His research interests in applied ecology focus on long-term ecosystem response to large-scale perturbations such as climate change, toxic materials, trace metals, flooding, or nutrient additions. He has specific interests in phosphorus nutrient dynamics in wetlands and the effects of environmental stress on plant communities and ecosystem functions and services. The objectives of his research are to utilize ecological principles to develop new approaches to environmental problem solving. The goal of his research is to provide predictive models and approaches to aid in the management of ecosystems.

Recent research activities: 1) wetland restoration of plant communities and its effects on regional water quality and nutrient biogeochemical cycles, 2) the development of ecosystem metrics as indices of wetland restoration success, 3) the effects of nanomaterial on wetland and stream ecosystem processes, 4) the development of ecological thresholds along environmental gradients, 5) wetland development trends and restoration in coastal southeastern United States, 6) the development of an outdoor wetland and stream research and teaching laboratory on Duke Forest, 7) differential nutrient limitation (DNL) as a mechanism to overcome N or P limitations across trophic levels in wetland ecosystems, and 8) carbon sequestration in coastal North Carolina pocosins.
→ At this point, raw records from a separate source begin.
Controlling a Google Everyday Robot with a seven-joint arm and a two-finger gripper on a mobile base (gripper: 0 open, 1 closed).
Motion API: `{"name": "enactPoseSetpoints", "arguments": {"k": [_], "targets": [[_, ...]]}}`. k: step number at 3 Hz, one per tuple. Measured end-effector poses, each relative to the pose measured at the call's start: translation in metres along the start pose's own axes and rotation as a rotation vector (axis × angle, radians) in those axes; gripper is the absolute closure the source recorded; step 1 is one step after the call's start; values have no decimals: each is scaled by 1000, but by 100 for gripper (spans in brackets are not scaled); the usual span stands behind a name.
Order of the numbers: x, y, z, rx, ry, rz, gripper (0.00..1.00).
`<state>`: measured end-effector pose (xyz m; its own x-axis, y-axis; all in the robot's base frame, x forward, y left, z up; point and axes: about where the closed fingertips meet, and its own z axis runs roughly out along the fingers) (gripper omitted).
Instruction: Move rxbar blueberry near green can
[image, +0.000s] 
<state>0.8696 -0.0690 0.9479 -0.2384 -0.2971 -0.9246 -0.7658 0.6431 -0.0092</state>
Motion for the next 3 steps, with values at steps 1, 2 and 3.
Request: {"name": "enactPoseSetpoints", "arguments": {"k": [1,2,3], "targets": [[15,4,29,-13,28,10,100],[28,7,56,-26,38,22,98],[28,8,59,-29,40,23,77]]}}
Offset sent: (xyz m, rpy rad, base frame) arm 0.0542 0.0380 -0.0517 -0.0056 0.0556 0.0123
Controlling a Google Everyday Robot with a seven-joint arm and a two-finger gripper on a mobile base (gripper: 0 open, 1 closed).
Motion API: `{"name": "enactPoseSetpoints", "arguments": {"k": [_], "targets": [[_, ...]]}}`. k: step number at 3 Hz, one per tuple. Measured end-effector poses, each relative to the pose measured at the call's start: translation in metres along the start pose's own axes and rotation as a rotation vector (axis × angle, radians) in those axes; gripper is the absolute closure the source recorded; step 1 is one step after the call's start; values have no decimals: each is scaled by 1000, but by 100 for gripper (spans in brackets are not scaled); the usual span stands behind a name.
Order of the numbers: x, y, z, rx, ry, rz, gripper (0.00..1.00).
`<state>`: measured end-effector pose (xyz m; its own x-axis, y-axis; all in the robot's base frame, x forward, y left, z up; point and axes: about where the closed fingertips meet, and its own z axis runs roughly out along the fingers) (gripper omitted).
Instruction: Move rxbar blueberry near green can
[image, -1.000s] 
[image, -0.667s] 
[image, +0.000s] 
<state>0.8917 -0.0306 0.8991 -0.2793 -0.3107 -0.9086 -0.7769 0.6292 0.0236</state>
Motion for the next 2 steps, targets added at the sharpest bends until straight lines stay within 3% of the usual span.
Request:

Richardson oversees the main analytical lab in NSOE, which is open to students and faculty. Dr. Richardson has been listed in Who's Who in Science™ annually since 1989 and was elected President of the Society of Wetland Scientists in 1987-88. He has served on many editorial review committees for peer-reviewed scientific journals, and he is a past Chair of the Nicholas School Division of Environmental Sciences and Policy. Dr. Richardson is a Fellow of the American Association for the Advancement of Science, the Society of Wetland Scientists, and the Soil Science Society of America.